*SUPPLIED DATA:*
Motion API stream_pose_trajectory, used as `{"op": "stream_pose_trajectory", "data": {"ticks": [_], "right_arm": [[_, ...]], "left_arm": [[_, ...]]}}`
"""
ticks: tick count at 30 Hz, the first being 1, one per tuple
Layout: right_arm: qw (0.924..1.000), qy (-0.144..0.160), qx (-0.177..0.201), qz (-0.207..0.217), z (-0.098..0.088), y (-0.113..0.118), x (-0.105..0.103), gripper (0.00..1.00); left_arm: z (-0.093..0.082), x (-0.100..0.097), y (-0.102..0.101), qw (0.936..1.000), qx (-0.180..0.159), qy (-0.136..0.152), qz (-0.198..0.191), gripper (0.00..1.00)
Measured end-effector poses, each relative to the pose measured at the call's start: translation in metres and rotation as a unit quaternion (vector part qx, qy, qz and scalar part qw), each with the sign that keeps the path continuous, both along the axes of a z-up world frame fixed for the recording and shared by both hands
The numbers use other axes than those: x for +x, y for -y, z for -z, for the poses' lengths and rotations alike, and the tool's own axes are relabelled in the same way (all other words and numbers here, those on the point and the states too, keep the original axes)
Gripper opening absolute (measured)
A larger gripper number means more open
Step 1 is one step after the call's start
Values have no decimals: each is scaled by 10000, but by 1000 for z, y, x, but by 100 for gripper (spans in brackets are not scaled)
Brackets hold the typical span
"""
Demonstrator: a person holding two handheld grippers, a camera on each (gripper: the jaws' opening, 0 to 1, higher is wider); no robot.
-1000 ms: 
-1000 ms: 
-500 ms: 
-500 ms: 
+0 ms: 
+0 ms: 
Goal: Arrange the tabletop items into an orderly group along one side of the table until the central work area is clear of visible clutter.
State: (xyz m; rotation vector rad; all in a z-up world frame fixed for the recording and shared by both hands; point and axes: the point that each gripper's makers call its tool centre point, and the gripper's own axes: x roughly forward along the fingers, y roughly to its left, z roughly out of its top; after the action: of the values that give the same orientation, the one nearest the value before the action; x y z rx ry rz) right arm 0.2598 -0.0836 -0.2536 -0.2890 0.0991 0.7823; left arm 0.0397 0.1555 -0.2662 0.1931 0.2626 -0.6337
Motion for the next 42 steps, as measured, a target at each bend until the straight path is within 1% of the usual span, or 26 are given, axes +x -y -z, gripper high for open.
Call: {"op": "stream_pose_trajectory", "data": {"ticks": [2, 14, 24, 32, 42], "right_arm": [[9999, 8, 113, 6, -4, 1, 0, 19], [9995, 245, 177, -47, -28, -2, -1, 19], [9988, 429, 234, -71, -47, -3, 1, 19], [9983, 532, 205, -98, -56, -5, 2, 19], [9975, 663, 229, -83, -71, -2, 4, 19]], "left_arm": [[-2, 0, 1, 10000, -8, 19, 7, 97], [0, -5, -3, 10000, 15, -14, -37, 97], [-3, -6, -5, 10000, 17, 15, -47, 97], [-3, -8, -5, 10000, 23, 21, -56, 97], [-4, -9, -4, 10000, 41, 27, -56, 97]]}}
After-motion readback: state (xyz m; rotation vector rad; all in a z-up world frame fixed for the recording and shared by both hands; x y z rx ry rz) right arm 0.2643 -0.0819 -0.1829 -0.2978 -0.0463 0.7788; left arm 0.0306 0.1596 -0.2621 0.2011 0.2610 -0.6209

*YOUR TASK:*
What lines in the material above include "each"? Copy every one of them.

*SOLUTION FOR THIS EXERCISE:*
Measured end-effector poses, each relative to the pose measured at the call's start: translation in metres and rotation as a unit quaternion (vector part qx, qy, qz and scalar part qw), each with the sign that keeps the path continuous, both along the axes of a z-up world frame fixed for the recording and shared by both hands
Values have no decimals: each is scaled by 10000, but by 1000 for z, y, x, but by 100 for gripper (spans in brackets are not scaled)
Demonstrator: a person holding two handheld grippers, a camera on each (gripper: the jaws' opening, 0 to 1, higher is wider); no robot.
State: (xyz m; rotation vector rad; all in a z-up world frame fixed for the recording and shared by both hands; point and axes: the point that each gripper's makers call its tool centre point, and the gripper's own axes: x roughly forward along the fingers, y roughly to its left, z roughly out of its top; after the action: of the values that give the same orientation, the one nearest the value before the action; x y z rx ry rz) right arm 0.2598 -0.0836 -0.2536 -0.2890 0.0991 0.7823; left arm 0.0397 0.1555 -0.2662 0.1931 0.2626 -0.6337
Motion for the next 42 steps, as measured, a target at each bend until the straight path is within 1% of the usual span, or 26 are given, axes +x -y -z, gripper high for open.

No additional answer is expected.